* [PROMPT]
Take the data below and extract the lines from the one with "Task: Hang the" to the one with "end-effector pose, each", inclusive, exactly as written.

* [SUPPLIED INFORMATION]
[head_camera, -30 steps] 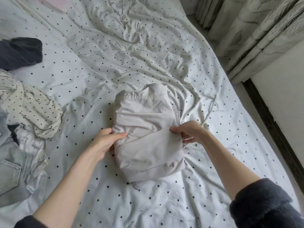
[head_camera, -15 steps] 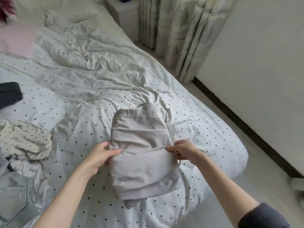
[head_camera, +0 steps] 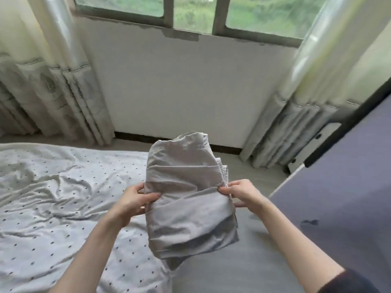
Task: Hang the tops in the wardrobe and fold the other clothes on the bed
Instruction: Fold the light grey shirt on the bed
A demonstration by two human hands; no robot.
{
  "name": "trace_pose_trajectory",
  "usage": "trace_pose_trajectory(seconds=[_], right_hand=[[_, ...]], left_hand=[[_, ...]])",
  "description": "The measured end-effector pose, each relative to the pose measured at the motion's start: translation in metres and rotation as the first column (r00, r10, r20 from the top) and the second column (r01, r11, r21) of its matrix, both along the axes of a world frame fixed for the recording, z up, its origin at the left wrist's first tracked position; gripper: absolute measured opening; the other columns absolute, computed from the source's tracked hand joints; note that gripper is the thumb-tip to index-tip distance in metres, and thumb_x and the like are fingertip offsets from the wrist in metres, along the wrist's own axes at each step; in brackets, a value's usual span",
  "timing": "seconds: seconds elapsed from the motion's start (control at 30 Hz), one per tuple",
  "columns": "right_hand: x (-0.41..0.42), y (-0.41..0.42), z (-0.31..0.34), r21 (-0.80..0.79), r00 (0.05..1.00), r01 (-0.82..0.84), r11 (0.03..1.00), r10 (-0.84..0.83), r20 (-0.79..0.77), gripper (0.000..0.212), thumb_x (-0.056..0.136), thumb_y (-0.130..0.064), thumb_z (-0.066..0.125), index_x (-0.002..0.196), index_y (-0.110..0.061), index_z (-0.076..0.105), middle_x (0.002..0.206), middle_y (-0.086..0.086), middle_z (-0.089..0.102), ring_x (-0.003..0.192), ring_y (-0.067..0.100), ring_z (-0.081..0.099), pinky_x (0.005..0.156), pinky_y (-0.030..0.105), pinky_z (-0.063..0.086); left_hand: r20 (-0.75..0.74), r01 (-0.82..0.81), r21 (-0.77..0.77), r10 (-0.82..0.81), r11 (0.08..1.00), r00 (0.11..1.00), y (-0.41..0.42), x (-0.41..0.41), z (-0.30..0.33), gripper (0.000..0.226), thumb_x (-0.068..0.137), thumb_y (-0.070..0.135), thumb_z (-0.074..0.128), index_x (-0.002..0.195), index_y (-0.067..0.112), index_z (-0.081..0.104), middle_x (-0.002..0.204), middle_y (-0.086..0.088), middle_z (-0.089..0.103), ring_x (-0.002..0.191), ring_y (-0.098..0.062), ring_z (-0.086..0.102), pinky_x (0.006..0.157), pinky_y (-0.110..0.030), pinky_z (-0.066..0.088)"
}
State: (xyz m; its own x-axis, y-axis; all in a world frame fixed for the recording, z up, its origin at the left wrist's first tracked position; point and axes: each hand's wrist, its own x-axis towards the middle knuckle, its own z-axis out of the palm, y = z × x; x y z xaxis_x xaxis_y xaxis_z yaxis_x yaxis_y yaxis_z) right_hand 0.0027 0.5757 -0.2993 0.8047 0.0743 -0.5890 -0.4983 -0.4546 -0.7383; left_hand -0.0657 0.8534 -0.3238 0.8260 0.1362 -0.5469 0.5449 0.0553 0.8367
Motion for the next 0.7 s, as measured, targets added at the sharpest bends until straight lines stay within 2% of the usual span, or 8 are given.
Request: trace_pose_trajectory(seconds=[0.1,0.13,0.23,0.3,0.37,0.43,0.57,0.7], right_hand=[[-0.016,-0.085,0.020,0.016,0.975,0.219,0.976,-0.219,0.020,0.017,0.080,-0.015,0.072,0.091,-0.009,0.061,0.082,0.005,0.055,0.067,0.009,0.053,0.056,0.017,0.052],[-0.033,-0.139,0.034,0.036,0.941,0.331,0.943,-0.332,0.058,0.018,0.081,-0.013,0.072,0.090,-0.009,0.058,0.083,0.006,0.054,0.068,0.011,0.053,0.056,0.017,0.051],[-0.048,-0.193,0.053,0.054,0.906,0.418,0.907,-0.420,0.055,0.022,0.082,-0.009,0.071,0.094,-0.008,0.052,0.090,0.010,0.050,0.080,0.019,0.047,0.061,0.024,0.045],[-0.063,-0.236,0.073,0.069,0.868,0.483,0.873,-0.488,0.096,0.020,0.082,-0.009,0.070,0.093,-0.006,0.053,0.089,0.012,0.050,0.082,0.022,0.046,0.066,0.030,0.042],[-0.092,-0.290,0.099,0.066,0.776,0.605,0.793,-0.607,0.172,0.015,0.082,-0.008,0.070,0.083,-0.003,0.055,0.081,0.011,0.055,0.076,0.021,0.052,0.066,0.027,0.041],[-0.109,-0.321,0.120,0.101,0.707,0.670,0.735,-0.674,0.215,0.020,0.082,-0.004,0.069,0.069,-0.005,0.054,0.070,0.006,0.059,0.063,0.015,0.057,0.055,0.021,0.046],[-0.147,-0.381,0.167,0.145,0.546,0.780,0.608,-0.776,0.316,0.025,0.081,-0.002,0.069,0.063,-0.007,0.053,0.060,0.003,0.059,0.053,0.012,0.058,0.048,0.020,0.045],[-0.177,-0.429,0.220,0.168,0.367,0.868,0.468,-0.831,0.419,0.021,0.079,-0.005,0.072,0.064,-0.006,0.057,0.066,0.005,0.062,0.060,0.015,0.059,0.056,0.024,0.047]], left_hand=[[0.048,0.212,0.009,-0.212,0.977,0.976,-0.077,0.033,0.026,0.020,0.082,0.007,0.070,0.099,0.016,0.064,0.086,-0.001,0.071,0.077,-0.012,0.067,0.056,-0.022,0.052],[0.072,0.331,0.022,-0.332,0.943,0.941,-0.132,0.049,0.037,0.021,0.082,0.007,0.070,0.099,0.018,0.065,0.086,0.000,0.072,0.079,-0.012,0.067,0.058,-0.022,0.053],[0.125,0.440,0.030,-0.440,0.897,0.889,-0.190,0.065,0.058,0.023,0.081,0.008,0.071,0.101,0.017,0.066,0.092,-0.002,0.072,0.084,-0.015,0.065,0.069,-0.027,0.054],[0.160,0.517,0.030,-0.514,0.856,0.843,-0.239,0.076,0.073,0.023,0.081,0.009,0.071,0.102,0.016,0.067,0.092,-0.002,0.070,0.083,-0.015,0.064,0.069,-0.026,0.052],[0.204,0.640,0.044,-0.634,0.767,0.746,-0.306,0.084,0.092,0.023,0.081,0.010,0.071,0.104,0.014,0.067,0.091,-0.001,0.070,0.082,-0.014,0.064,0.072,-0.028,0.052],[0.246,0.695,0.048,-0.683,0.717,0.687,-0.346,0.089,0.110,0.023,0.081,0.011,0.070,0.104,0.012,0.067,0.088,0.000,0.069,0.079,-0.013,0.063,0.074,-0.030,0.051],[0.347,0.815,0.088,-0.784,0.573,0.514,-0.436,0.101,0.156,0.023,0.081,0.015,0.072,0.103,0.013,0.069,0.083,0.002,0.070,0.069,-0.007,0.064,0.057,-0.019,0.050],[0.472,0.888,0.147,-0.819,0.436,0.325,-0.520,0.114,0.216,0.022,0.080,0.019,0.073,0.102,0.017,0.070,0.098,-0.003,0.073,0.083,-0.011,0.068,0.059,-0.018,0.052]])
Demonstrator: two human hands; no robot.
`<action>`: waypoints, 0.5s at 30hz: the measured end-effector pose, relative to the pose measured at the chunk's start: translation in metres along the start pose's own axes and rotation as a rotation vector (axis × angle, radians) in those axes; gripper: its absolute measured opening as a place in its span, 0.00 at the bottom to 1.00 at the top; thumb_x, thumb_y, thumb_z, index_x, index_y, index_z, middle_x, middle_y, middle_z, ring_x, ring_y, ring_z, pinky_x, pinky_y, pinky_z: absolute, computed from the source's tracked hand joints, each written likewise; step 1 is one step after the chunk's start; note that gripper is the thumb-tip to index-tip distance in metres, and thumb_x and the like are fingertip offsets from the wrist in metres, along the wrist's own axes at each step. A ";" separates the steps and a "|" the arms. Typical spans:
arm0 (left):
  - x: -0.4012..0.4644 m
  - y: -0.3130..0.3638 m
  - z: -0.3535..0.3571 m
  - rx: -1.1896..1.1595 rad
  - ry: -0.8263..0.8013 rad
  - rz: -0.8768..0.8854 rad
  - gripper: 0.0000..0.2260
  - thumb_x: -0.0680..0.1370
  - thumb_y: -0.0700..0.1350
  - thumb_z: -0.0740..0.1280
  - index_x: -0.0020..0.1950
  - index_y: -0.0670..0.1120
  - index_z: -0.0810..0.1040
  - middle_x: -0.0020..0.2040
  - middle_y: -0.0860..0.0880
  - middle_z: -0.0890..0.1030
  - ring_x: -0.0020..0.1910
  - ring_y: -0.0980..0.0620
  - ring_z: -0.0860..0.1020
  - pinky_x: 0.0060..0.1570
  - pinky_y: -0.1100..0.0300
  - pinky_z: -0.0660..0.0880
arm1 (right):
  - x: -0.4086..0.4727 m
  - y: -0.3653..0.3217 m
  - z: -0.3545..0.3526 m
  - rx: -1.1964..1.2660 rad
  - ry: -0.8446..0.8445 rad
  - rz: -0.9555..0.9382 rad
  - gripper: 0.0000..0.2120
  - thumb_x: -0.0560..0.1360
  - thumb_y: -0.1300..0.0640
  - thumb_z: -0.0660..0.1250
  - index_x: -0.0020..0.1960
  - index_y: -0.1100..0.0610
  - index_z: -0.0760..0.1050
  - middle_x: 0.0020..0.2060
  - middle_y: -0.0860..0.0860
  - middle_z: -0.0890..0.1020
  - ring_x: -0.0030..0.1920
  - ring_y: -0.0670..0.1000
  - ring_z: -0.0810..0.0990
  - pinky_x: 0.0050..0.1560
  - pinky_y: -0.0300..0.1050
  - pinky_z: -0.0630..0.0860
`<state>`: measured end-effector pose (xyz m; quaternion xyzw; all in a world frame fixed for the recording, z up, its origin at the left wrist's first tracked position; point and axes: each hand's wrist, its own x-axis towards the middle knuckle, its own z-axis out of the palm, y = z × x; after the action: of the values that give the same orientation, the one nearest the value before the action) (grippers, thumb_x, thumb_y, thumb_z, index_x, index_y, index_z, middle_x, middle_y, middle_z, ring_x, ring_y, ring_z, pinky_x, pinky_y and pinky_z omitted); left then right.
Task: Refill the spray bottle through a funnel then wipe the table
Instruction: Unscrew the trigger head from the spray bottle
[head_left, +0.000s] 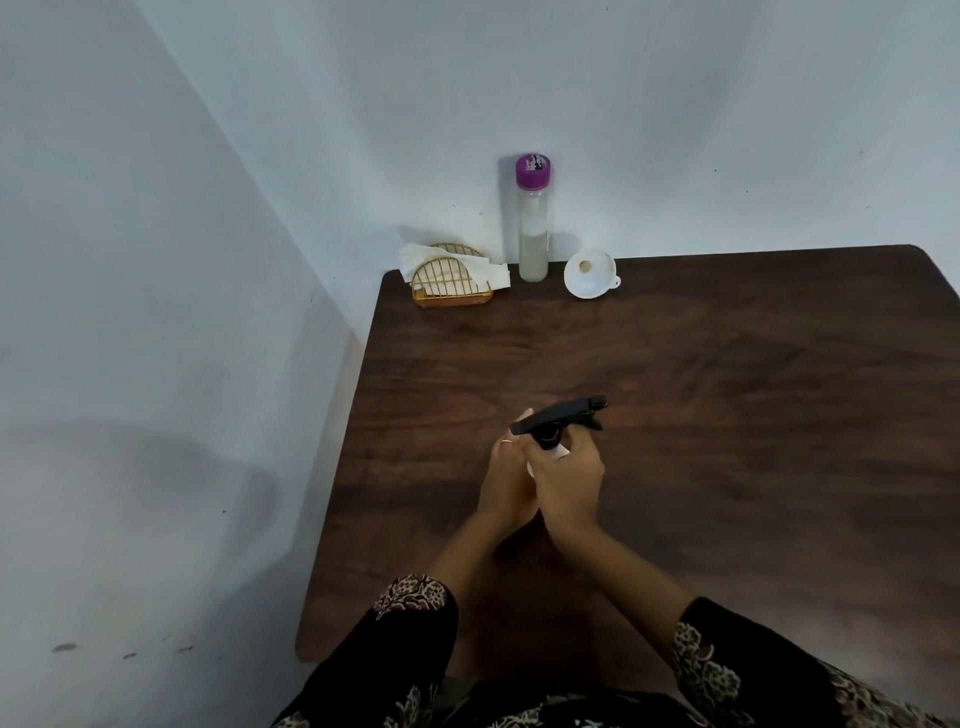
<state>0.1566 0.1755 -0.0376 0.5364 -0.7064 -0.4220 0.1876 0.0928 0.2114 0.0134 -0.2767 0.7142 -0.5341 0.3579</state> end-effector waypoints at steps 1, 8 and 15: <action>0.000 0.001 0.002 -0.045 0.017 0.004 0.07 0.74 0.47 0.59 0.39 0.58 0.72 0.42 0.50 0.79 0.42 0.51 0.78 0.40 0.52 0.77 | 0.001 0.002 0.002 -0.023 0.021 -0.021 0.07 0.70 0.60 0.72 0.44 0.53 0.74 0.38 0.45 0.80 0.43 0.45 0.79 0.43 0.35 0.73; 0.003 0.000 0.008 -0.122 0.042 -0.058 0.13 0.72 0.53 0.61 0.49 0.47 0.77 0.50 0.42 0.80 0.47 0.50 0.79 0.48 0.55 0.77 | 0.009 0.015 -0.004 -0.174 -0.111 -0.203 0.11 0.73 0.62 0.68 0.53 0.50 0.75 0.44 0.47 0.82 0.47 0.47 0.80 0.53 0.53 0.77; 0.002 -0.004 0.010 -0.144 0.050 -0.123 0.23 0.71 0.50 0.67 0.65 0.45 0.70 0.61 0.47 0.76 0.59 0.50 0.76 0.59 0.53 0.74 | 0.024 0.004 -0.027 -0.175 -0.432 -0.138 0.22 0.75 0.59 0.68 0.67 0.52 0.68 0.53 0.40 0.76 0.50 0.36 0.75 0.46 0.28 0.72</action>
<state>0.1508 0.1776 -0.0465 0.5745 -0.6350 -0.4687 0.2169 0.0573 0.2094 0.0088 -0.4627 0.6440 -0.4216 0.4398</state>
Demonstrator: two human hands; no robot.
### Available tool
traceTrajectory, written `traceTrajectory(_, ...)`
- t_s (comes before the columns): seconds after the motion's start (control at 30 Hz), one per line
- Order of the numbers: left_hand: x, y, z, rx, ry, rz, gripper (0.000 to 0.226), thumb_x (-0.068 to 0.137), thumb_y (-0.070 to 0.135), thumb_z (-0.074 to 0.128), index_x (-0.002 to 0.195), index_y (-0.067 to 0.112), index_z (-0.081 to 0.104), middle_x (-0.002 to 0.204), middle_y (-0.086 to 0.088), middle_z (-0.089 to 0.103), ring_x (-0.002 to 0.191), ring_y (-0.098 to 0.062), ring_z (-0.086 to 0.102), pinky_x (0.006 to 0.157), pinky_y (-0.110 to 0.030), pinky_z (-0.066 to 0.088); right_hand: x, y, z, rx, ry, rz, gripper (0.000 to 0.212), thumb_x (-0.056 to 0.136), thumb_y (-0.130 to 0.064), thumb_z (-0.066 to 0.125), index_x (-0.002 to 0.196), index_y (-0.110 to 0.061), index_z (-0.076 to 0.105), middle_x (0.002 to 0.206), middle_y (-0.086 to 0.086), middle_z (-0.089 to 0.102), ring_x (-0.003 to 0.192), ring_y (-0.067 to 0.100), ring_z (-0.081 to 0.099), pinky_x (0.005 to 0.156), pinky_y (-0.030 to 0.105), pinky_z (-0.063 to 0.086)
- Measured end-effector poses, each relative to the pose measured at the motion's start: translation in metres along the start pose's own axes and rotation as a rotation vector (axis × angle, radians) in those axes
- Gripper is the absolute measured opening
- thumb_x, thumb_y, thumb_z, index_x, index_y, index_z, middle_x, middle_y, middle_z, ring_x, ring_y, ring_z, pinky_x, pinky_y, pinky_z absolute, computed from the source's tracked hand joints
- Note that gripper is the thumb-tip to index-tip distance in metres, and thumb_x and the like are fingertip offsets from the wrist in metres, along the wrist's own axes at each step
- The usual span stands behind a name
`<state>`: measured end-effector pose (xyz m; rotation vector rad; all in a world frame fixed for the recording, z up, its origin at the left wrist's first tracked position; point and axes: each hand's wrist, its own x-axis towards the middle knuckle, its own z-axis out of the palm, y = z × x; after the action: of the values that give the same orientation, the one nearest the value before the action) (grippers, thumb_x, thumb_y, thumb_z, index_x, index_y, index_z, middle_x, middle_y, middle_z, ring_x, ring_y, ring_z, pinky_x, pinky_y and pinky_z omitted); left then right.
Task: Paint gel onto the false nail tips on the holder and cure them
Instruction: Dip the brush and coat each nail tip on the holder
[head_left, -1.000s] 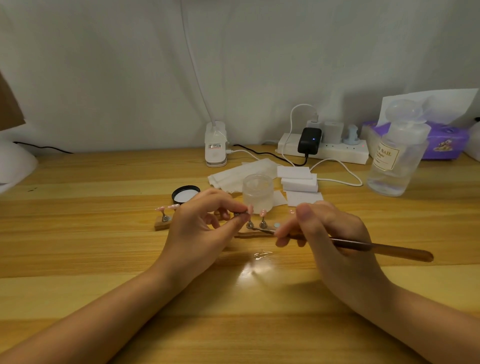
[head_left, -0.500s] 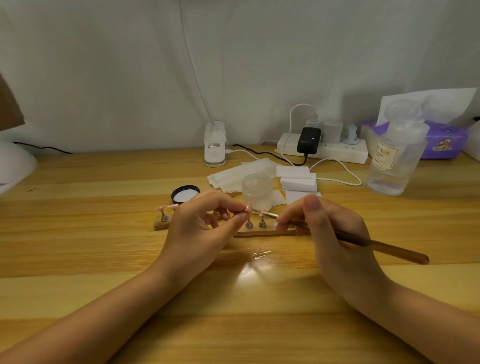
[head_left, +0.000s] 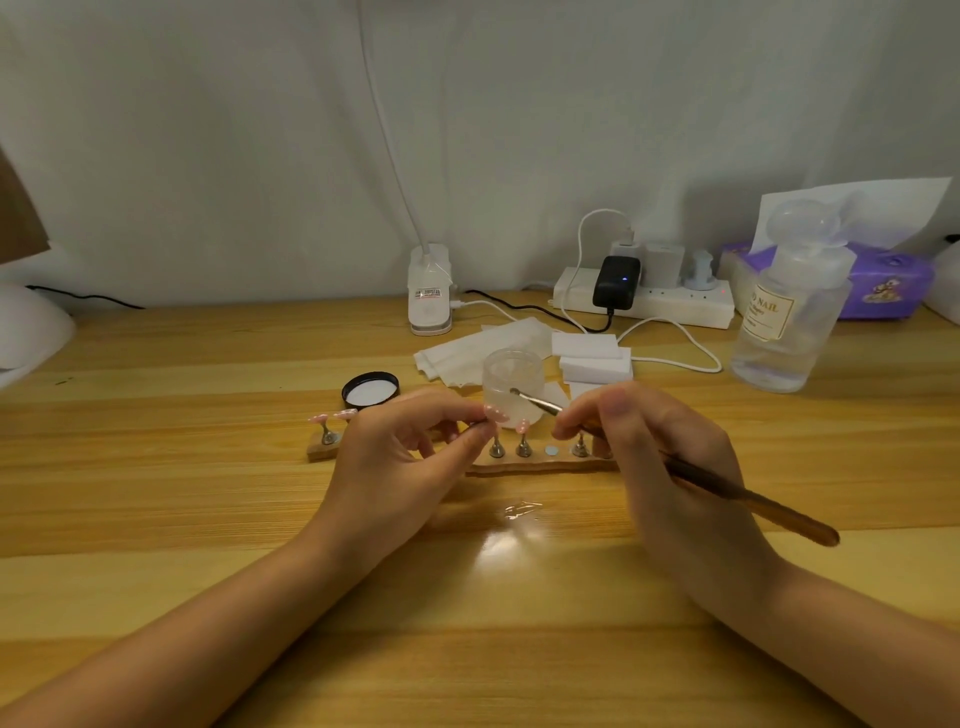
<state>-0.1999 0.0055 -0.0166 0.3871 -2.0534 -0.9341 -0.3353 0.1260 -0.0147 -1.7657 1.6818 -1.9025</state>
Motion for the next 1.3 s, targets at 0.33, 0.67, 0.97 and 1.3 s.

* [SOLUTION TO THE EXERCISE]
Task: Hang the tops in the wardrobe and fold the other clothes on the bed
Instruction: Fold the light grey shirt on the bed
A demonstration by two human hands; no robot.
{
  "name": "trace_pose_trajectory",
  "usage": "trace_pose_trajectory(seconds=[_], right_hand=[[_, ...]], left_hand=[[_, ...]])",
  "description": "The measured end-effector pose, each relative to the pose measured at the motion's start: translation in metres and rotation as the first column (r00, r10, r20 from the top) and the second column (r01, r11, r21) of its matrix, both along the axes of a world frame fixed for the recording, z up, its origin at the left wrist's first tracked position; gripper: absolute measured opening; the other columns absolute, computed from the source's tracked hand joints; note that gripper is the thumb-tip to index-tip distance in metres, and thumb_x and the like are fingertip offsets from the wrist in metres, along the wrist's own axes at each step; in brackets, a value's usual span",

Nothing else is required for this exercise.